If you’re a loyalist that had Mario Kart 8 on the Wii U, you’re probably wondering exactly what’s new here. Aside from the fact that all the old DLC is included, Mario Kart 8 Deluxe boasts a key feature from Mario Kart: Double Dash!! that made people wonder why it disappeared in the first place. Like its GameCube predecessor, Deluxe allows you to hold two items at a time, which considerably changes up the strategy whether you’re leading the pack or trailing behind.
The challenging nature of the game is hardly a secret either. To combat this, Deluxe also features “smart steering” which essentially keeps your kart on the road. This is a good and bad thing. Obviously, for Mario Kart rookies, it’s extremely helpful. But as you get more experienced, cutting corners by boosting and going offroad become a necessary skill. On top of that, if you play without smart steering, you can also activate a pink boost when drifting, which is done by continuing to maneuver your kart during a drift even after the orange sparks.
Mario Kart 8‘s main problem was with its Battle Mode. Matches were more drawn out and less interesting because the level design was more or less like every other track in the game. Instead of being small enough to wreck each other, every game was really just cat and mouse. Fortunately, Mario Kart 8 Deluxe fixes all that with a more robust Battle Mode with a better selection of eight maps and five different ways to play including Balloon Battle, Bob-omb Blast, Coin Runners, Shine Thief, and the new Renegade Roundup.
Balloon Battle is the classic battle mode that Mario Kart veterans should be familiar with. Now players have eight balloons instead of three, and instead of it being an elimination contest, the player with the most “kills” wins. Bob-omb blast returns from Double Dash!! where players attack each other using bob-ombs, except now it’s essentially also a Balloon Battle. Coin Runners is all about which racer has the most coins before time runs out, and Shine Thief is essentially a capture the flag-style game where the racer has to hold onto the shine for at least 25 seconds. Lastly, the new Renegade Roundup is pretty much a game of cops and robbers. Players are separated into two teams where one team has to try to catch all members of the opposing team. When players get caught, they’re put in a cage, and they can be let out if another “free” player drives a key over to their cell to get them out.

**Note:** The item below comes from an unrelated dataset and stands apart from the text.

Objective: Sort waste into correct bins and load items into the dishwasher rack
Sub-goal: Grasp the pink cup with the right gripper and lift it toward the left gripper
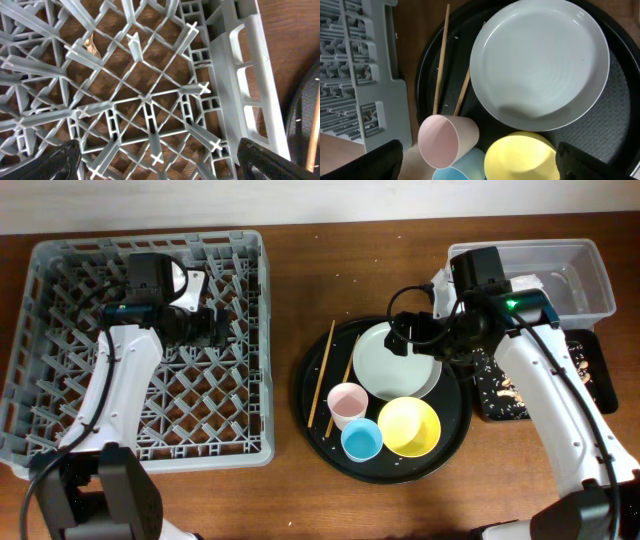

What Makes It Worth My Time And Money?
With Mario Kart 8 being as great as it was, the fact that it’s now portable (and still at 60 frames per second) almost makes the game as close to perfect as it can possibly be.
The game’s online play is significantly holding it back.
During the game’s initial launch, I had no issues with speed at all. It took a while for some courses to load, but once they did, I saw no issues both playing on the TV and playing in handheld mode. However, as of late, connections have been dropping more consistently, and lag really dampens the battle mode’s multiplayer experience. This, along with the fact the voice chat still isn’t a thing, bogs down the experience, and it also makes you wonder whether Nintendo’s premium online plans in the future will really be worth whatever they’ll be asking players to pay.
That aside, if we’re comparing Mario Kart from the 90’s to Mario Kart now, you honestly can’t have it any better. Switch owners finally have a definitive library piece other than Zelda, and the game definitely will hold its place as a leader in couch co-op for years to come.